As for the traditional styles such as waka y haiku, the early modern era was also a time of renovation. Yosano Tekkan and later Masaoka Shiki revived those forms. The words haiku y tanka were both coined by Shiki. They laid the basis for development of this poetry in the modern world. They introduced new motifs, rejected some old authorities in this field, recovered forgotten classics, and published magazines to express their opinions and lead their disciples. This magazine-based activity by leading poets is a major feature of Japanese poetry even today.

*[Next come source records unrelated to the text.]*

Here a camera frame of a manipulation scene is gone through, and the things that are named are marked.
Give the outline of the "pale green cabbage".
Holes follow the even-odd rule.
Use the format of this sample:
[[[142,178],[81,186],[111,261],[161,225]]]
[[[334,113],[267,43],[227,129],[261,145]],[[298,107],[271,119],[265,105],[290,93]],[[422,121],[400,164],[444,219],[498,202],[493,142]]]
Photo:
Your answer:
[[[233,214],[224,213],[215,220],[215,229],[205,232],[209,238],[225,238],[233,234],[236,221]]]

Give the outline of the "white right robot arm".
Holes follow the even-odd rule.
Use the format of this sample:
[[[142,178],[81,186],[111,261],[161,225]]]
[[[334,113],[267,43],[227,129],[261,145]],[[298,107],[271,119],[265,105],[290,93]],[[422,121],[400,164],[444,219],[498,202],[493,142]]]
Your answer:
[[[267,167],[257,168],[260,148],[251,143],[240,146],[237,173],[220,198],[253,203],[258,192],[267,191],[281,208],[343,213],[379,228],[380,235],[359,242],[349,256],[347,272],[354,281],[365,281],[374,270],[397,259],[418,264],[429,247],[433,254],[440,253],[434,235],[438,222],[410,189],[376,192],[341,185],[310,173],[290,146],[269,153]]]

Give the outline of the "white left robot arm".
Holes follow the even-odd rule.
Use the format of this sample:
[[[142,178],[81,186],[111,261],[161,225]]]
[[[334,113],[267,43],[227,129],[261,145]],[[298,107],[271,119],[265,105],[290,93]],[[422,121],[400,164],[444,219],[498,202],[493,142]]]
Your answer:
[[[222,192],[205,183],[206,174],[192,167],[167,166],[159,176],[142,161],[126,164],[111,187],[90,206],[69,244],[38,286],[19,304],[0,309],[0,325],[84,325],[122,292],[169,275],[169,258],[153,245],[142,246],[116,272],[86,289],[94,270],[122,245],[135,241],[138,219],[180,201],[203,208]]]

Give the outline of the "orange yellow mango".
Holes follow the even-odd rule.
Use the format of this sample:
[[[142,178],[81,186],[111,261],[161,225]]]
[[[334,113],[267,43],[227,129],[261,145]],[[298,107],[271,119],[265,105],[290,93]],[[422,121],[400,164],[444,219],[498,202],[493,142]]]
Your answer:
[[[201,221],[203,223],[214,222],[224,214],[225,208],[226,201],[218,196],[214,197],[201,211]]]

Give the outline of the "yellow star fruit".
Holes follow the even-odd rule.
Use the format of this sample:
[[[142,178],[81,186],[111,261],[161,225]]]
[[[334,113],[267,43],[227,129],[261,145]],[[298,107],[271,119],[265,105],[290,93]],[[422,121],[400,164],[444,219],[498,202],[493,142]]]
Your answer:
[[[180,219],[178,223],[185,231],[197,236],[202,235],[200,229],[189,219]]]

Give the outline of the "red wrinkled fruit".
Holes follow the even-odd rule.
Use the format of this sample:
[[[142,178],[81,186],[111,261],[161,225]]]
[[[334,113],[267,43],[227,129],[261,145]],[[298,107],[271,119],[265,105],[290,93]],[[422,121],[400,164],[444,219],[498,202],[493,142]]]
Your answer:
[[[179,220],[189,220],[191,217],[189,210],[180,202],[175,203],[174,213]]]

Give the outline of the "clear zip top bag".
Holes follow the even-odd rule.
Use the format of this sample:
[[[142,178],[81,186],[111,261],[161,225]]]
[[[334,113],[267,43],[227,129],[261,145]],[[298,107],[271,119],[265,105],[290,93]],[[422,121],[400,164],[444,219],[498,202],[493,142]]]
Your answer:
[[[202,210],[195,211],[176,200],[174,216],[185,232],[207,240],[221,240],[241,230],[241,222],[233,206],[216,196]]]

Some poets, including Yosano Akiko, Ishikawa Takuboku, Hagiwara Sakutarō wrote in many styles: they used both traditional forms like waka and haiku and new style forms. Most Japanese poets, however, generally write in a single form of poetry.

Haiku Edit

Haiku derives from the earlier hokku. The name was given by Masaoka Shiki (pen-name of Masaoka Noboru, October 14, 1867 – September 19, 1902).

Tanka Edit

Tanka is a name for and a type of poem found in the Heian era poetry anthology Man'yōshū. The name was given new life by Masaoka Shiki (pen-name of Masaoka Noboru, October 14, 1867 – September 19, 1902).

Contemporary Poetry Edit

Japanese Contemporary Poetry consists of poetic verses of today, mainly after the 1900s. It includes vast styles and genres of prose including experimental, sensual, dramatic, erotic, and many contemporary poets today are female. Japanese contemporary poetry like most regional contemporary poem seem to either stray away from the traditional style or fuse it with new forms. Because of a great foreign influence Japanese contemporary poetry adopted more of a western style of poet style where the verse is more free and absent of such rules as fixed syllable numeration per line or a fixed set of lines.

In 1989 the death of Emperor Hirohito officially brought Japan’s postwar period to an end. The category of "postwar", born out of the cataclysmic events of 1945, had until that time been the major defining image of what contemporary Japanese poetry was all about (The New Modernism, 2010). For poets standing at that border, poetry had to be reinvented just as Japan as a nation began reinventing itself. But while this was essentially a sense of creativity and liberation from militarist oppression, reopening the gates to new form and experimentation, this new boundary crossed in 1989 presented quite a different problem, and in a sense cut just as deeply into the sense of poetic and national identity. The basic grounding “postwar”, with its dependence on the stark differentiation between a Japan before and after the atomic bomb, was no longer available. Identity was no longer so clearly defined (The New Modernism, 2010) In 1990, a most loved and respected member of Japan’s avant-garde and a bridge between Modernist and Post-Modern practice unexpectedly died. Yoshioka Minoru, the very embodiment of what the postwar period meant to Japanese poetry, had influenced virtually all of the younger experimental poets, and received the admiration even of those outside the bounds of that genre (The New Modernism, 2010). The event shocked and dazed Japan’s poetry community, rendering the confusion and loss of direction all the more graphic and painful. Already the limits of “postwar” were being exceeded in the work of Hiraide Takashi and Inagawa Masato. These two poets were blurring the boundary between poetry and criticism, poetry and prose, and questioning conventional ideas of what comprised the modern in Japan (The New Modernism, 2010). Statistically there are about two thousand poets and more than two hundred poetry magazines in Japan today. The poets are divided into five groups: (1) a group publishing the magazine, Vou, under the flag of new humanism (2) Jikon or time, with neo-realism as their motto, trying to depict the gap between reality and the socialistic ideal as simply as possible (3) the Communist group (4) Rekitei or progress, mixing Chinese Han poetry and the traditional Japanese lyric, and (5) Arechi or waste land (Sugiyama, 254).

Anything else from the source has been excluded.